Exercise prompt: Look through the entries and report how many lines include the word "above". Give the number alone.

Top of Source information

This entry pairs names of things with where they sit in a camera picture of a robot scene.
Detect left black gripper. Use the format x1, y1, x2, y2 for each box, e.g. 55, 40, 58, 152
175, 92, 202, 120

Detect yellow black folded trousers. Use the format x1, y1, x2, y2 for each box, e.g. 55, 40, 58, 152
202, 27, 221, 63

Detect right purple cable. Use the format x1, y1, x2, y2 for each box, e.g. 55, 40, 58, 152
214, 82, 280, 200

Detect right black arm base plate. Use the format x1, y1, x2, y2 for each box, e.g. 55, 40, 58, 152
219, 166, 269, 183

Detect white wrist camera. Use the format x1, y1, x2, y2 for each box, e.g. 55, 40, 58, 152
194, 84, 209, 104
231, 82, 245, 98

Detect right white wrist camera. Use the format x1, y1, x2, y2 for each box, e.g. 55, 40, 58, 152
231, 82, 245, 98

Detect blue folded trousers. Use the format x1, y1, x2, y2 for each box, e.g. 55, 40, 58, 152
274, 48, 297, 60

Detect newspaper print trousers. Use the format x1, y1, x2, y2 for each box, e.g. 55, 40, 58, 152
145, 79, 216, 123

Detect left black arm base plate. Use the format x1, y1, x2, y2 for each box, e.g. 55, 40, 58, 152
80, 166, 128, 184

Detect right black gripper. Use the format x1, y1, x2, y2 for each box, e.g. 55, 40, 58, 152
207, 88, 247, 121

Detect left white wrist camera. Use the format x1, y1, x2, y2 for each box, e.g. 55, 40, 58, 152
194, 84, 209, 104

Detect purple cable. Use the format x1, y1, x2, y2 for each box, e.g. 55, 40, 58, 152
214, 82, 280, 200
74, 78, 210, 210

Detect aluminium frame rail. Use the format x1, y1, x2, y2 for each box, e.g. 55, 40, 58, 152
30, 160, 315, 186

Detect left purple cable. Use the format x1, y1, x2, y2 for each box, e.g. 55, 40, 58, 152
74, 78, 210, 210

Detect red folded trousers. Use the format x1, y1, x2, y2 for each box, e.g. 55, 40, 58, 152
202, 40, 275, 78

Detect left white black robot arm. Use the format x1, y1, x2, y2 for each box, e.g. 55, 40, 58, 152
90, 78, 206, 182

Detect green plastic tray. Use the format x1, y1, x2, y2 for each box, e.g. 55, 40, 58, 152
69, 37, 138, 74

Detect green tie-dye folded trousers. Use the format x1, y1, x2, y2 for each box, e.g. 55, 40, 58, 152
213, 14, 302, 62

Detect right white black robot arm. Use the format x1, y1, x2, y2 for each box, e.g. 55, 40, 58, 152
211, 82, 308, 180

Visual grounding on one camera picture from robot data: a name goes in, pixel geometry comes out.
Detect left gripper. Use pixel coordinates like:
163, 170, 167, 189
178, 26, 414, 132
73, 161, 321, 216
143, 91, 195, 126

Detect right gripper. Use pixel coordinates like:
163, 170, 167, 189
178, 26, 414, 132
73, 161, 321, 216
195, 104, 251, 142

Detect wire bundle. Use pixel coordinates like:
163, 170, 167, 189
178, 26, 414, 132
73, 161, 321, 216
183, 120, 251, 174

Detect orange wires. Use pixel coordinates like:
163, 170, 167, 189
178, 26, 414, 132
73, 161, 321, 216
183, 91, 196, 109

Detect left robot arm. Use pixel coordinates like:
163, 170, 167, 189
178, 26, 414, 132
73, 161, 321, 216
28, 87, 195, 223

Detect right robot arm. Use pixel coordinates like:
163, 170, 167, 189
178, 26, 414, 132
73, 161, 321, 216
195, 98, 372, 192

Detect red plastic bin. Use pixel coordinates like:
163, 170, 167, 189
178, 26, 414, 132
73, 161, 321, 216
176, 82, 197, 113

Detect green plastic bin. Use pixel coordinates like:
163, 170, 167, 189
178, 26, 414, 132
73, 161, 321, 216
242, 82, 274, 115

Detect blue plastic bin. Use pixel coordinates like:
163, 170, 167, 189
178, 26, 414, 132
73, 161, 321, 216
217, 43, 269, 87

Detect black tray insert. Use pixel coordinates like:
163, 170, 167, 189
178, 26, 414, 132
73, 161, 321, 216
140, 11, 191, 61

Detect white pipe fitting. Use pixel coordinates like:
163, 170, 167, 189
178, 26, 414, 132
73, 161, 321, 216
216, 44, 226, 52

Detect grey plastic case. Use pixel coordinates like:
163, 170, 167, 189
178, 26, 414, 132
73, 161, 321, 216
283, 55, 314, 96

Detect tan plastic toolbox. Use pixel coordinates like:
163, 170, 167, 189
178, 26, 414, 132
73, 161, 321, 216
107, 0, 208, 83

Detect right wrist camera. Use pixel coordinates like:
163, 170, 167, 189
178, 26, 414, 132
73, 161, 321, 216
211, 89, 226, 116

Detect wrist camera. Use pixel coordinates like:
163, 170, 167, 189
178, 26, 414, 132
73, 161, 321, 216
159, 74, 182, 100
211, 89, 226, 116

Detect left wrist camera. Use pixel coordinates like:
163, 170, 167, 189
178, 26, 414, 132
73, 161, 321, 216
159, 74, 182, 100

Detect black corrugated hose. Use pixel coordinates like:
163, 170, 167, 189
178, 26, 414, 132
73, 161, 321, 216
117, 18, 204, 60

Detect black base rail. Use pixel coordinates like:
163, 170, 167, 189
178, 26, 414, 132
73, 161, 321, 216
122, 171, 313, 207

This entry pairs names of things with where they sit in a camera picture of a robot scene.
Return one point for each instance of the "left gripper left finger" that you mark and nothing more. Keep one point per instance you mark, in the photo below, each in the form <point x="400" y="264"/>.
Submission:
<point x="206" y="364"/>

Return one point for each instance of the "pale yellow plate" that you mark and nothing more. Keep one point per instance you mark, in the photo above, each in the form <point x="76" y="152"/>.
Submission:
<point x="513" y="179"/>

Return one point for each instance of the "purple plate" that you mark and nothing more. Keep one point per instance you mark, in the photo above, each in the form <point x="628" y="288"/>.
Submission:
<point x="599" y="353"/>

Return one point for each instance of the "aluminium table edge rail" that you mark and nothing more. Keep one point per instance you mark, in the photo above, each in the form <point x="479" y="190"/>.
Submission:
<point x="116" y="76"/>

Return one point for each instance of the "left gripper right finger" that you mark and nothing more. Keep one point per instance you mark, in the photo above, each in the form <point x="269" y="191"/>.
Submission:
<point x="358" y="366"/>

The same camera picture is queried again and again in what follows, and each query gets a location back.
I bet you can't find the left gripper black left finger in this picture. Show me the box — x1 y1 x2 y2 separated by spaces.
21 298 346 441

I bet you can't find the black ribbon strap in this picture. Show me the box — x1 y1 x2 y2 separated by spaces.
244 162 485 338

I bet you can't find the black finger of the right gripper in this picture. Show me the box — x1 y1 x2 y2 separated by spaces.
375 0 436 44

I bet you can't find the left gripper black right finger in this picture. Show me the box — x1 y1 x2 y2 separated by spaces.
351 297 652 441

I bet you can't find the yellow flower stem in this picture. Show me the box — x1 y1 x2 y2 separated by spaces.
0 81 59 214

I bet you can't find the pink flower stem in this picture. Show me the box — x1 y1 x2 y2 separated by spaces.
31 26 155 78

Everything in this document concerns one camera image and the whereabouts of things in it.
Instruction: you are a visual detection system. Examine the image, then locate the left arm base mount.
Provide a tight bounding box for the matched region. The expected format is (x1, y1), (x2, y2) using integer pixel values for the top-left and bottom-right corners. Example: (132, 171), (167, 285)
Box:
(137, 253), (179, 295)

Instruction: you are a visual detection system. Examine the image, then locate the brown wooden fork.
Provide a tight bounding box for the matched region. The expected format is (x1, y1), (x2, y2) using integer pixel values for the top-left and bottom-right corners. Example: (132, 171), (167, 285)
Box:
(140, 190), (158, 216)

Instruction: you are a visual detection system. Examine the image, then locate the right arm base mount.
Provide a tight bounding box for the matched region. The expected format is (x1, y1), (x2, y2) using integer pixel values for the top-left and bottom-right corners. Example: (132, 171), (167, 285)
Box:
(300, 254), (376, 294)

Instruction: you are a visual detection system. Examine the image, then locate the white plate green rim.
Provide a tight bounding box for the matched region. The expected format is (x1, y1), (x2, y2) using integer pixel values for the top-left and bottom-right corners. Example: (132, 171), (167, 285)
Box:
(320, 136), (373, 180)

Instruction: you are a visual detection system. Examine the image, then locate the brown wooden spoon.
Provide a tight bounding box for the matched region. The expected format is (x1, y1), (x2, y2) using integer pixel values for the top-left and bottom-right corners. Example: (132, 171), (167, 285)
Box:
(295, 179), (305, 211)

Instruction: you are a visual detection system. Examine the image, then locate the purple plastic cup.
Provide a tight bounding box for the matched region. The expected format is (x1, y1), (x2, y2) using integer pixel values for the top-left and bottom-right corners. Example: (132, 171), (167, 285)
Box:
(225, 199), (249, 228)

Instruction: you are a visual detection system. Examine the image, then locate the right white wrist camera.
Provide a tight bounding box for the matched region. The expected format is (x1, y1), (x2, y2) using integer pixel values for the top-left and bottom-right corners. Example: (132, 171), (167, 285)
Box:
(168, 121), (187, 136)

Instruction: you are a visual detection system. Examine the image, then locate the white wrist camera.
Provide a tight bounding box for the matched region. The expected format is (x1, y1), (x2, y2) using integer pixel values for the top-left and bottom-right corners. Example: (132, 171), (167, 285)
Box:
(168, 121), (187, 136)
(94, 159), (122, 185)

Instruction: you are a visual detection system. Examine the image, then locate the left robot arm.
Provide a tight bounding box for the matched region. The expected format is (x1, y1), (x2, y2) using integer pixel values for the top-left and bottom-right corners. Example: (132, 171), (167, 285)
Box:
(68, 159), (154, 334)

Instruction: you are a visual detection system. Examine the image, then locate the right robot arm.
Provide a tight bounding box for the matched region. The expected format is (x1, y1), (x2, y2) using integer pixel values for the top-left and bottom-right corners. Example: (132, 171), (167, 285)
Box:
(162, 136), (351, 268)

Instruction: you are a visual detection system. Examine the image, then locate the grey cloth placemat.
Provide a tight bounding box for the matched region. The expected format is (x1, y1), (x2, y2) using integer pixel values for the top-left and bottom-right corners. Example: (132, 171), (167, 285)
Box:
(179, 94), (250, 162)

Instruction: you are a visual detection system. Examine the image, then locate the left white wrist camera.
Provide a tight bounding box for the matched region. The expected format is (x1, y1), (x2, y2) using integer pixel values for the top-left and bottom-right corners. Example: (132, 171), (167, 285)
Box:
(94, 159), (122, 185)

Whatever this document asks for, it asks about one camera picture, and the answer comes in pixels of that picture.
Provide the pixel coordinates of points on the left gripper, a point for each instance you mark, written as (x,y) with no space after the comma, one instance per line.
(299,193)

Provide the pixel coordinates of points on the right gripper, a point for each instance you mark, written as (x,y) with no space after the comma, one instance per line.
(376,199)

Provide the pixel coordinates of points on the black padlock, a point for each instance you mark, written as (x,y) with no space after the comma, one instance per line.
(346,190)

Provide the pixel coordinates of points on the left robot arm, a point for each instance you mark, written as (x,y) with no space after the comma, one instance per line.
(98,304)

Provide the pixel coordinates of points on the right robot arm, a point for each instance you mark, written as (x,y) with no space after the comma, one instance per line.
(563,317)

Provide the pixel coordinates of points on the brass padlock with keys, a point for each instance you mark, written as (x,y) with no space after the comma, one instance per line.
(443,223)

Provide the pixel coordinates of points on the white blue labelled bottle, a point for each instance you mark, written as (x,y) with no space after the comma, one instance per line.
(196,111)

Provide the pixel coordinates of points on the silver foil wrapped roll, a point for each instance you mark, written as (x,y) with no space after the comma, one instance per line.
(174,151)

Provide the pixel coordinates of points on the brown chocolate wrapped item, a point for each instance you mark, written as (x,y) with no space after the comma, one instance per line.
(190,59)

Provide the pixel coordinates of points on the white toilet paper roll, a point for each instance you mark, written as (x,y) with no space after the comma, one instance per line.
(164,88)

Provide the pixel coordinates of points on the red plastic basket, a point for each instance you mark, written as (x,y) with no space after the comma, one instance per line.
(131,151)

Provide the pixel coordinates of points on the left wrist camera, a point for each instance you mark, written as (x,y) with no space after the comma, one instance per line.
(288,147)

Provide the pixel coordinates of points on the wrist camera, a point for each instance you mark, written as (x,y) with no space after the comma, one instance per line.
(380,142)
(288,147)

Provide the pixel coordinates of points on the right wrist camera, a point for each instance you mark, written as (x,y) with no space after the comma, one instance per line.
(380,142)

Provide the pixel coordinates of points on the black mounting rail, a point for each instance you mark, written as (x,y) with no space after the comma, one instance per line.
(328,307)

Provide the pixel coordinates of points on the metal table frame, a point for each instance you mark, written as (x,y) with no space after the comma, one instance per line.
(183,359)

Bottom of Source information

Solution to this task: 4